▸ **Task brief**:
Please retype the listing exactly as it appears, skipping each picture.

**** Supplied information ****

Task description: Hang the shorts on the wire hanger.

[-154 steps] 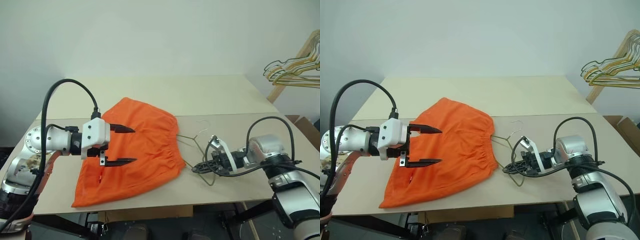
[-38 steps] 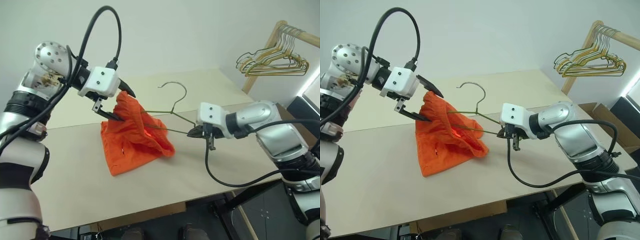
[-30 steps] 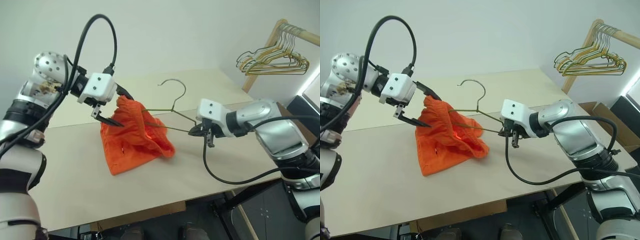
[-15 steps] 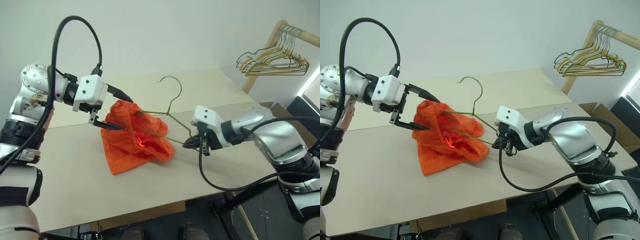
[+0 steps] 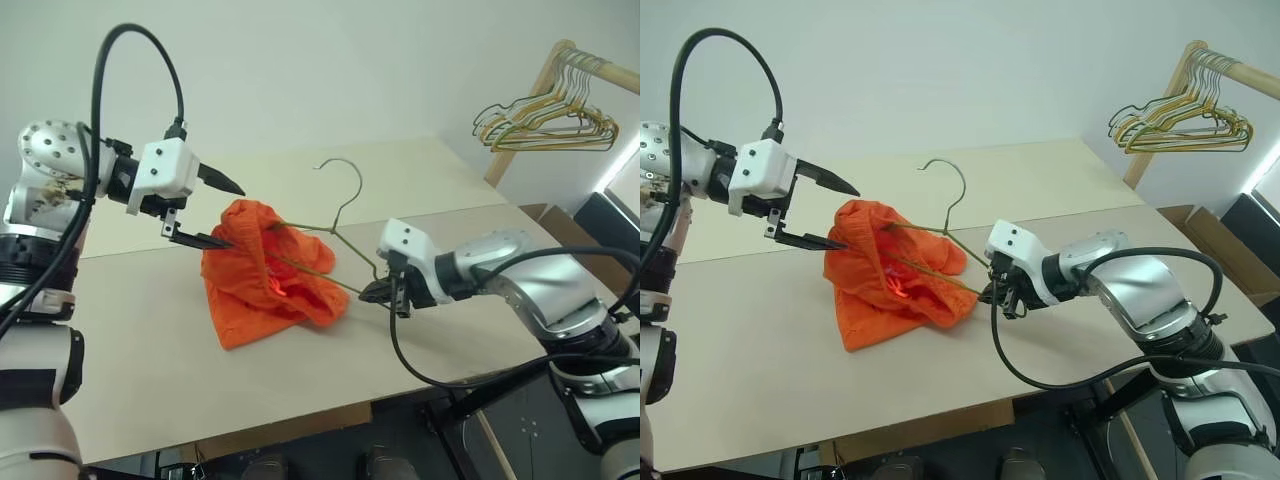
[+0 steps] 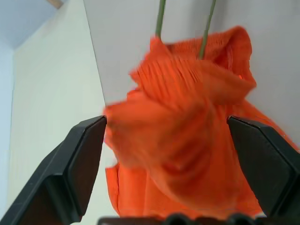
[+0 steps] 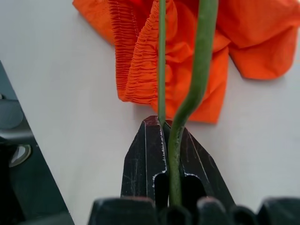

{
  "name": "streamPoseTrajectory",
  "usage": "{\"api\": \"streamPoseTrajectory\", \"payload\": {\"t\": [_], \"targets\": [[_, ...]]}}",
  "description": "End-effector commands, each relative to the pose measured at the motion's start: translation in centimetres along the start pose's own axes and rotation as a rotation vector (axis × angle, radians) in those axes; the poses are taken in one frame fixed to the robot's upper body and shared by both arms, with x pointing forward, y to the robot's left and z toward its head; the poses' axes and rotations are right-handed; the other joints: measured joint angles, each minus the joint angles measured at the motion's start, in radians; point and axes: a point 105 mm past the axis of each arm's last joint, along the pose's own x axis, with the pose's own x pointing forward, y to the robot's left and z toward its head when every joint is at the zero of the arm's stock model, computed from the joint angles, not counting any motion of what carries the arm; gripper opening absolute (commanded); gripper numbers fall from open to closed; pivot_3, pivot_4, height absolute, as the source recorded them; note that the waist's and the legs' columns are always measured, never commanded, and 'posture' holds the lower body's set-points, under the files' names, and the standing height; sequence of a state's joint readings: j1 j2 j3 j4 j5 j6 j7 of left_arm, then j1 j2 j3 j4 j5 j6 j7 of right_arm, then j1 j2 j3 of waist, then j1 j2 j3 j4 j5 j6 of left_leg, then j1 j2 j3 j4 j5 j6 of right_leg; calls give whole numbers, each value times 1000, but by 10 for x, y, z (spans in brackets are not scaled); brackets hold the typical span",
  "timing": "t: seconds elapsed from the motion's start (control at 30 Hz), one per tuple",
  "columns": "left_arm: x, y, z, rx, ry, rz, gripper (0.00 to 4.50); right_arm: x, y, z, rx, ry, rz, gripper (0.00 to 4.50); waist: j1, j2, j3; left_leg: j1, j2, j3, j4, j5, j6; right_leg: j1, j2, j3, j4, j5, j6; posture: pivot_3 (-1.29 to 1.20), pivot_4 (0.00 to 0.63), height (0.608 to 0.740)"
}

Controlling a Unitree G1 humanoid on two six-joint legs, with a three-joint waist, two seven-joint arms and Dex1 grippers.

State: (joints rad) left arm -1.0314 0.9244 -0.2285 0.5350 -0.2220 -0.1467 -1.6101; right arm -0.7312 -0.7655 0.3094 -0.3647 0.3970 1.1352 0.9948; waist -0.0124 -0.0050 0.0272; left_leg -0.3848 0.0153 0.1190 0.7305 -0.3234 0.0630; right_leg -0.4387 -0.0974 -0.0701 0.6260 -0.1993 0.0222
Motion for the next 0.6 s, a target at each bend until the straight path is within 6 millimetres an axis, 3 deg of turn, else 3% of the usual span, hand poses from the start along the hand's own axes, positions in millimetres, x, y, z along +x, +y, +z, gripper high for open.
{"api": "streamPoseTrajectory", "payload": {"t": [0.03, 0.23, 0.37, 0.53, 0.6], "targets": [[6, 1, 6, 48, -4, -24, 4468, -12, -1, 17, -78, -71, -35, 0, 0, 0, 0, 0, 0, 0, 0, 0, 0, 0, 0, 0, 0, 0, 0, 46, 0, 740], [28, -2, 12, 77, -39, -87, 4468, -14, 2, 24, -104, -111, -36, 0, -2, 0, 0, 0, 0, 0, 0, 0, 0, 0, 0, 0, 0, 0, 0, 36, 0, 740], [32, -5, 11, 89, -23, -121, 4468, -13, 4, 23, -119, -101, -34, 0, -4, 0, 0, 0, 0, 0, 0, 0, 0, 0, 0, 0, 0, 0, 0, 23, 0, 740], [31, 3, 8, 122, 15, -115, 3293, -14, 2, 19, -155, -49, -36, 0, -4, 0, 0, 0, 0, 0, 0, 0, 0, 0, 0, 0, 0, 0, 0, 22, 0, 740], [30, 8, 11, 128, 12, -104, 3293, -14, 0, 17, -160, -27, -41, 0, -3, 0, 0, 0, 0, 0, 0, 0, 0, 0, 0, 0, 0, 0, 0, 20, 0, 740]]}}
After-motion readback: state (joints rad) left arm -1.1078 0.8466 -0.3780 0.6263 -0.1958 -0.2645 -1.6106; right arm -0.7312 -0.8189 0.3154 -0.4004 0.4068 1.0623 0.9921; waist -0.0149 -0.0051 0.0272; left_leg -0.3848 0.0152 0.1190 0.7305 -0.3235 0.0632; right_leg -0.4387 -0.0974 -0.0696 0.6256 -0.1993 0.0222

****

▸ **Written response**:
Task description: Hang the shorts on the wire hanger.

[-154 steps] 
[-38 steps] 
[-30 steps] 
[-15 steps] 
[+0 steps] 
[+0 steps] 
[+0 steps] 

{
  "name": "streamPoseTrajectory",
  "usage": "{\"api\": \"streamPoseTrajectory\", \"payload\": {\"t\": [_], \"targets\": [[_, ...]]}}",
  "description": "End-effector commands, each relative to the pose measured at the motion's start: translation in centimetres along the start pose's own axes and rotation as a rotation vector (axis × angle, radians) in those axes; the poses are taken in one frame fixed to the robot's upper body and shared by both arms, with x pointing forward, y to the robot's left and z toward its head; the poses' axes and rotations are right-handed; the other joints: measured joint angles, each minus the joint angles measured at the motion's start, in radians; point and axes: a point 105 mm past the axis of each arm's last joint, along the pose's own x axis, with the pose's own x pointing forward, y to the robot's left and z toward its head when every joint is at the zero of the arm's stock model, computed from the joint angles, not counting any motion of what carries the arm; gripper opening absolute (commanded); gripper numbers fall from open to closed; pivot_3, pivot_4, height absolute, as the source recorded them; note that the waist's and the legs' columns are always measured, never commanded, and 'posture' holds the lower body's set-points, under the files' names, and the standing height; sequence of a state's joint readings: j1 j2 j3 j4 j5 j6 j7 of left_arm, then j1 j2 j3 j4 j5 j6 j7 of right_arm, then j1 j2 j3 of waist, then j1 j2 j3 j4 j5 j6 of left_leg, then j1 j2 j3 j4 j5 j6 of right_leg; calls give whole numbers, each value times 1000, but by 10 for x, y, z (spans in brackets are not scaled); brackets hold the typical span",
  "timing": "t: seconds elapsed from the motion's start (control at 30 Hz), one per tuple",
  "columns": "left_arm: x, y, z, rx, ry, rz, gripper (0.00 to 4.50); right_arm: x, y, z, rx, ry, rz, gripper (0.00 to 4.50); waist: j1, j2, j3; left_leg: j1, j2, j3, j4, j5, j6; right_leg: j1, j2, j3, j4, j5, j6; posture: pivot_3 (-1.29 to 1.20), pivot_4 (0.00 to 0.63), height (0.608 to 0.740)"
}

Controlling a Unitree G1 humanoid on two six-joint legs, with a three-joint waist, two seven-joint arms and Dex1 grippers.

State: (joints rad) left arm -1.0314 0.9244 -0.2285 0.5350 -0.2220 -0.1467 -1.6101; right arm -0.7312 -0.7655 0.3094 -0.3647 0.3970 1.1352 0.9948; waist -0.0124 -0.0050 0.0272; left_leg -0.3848 0.0153 0.1190 0.7305 -0.3234 0.0630; right_leg -0.4387 -0.0974 -0.0701 0.6260 -0.1993 0.0222
Motion for the next 0.6 s, a target at each bend until the straight path is within 6 millimetres an axis, 3 deg of turn, else 3% of the usual span, hand poses from the start along the hand's own axes, positions in millimetres, x, y, z along +x, +y, +z, gripper high for open.
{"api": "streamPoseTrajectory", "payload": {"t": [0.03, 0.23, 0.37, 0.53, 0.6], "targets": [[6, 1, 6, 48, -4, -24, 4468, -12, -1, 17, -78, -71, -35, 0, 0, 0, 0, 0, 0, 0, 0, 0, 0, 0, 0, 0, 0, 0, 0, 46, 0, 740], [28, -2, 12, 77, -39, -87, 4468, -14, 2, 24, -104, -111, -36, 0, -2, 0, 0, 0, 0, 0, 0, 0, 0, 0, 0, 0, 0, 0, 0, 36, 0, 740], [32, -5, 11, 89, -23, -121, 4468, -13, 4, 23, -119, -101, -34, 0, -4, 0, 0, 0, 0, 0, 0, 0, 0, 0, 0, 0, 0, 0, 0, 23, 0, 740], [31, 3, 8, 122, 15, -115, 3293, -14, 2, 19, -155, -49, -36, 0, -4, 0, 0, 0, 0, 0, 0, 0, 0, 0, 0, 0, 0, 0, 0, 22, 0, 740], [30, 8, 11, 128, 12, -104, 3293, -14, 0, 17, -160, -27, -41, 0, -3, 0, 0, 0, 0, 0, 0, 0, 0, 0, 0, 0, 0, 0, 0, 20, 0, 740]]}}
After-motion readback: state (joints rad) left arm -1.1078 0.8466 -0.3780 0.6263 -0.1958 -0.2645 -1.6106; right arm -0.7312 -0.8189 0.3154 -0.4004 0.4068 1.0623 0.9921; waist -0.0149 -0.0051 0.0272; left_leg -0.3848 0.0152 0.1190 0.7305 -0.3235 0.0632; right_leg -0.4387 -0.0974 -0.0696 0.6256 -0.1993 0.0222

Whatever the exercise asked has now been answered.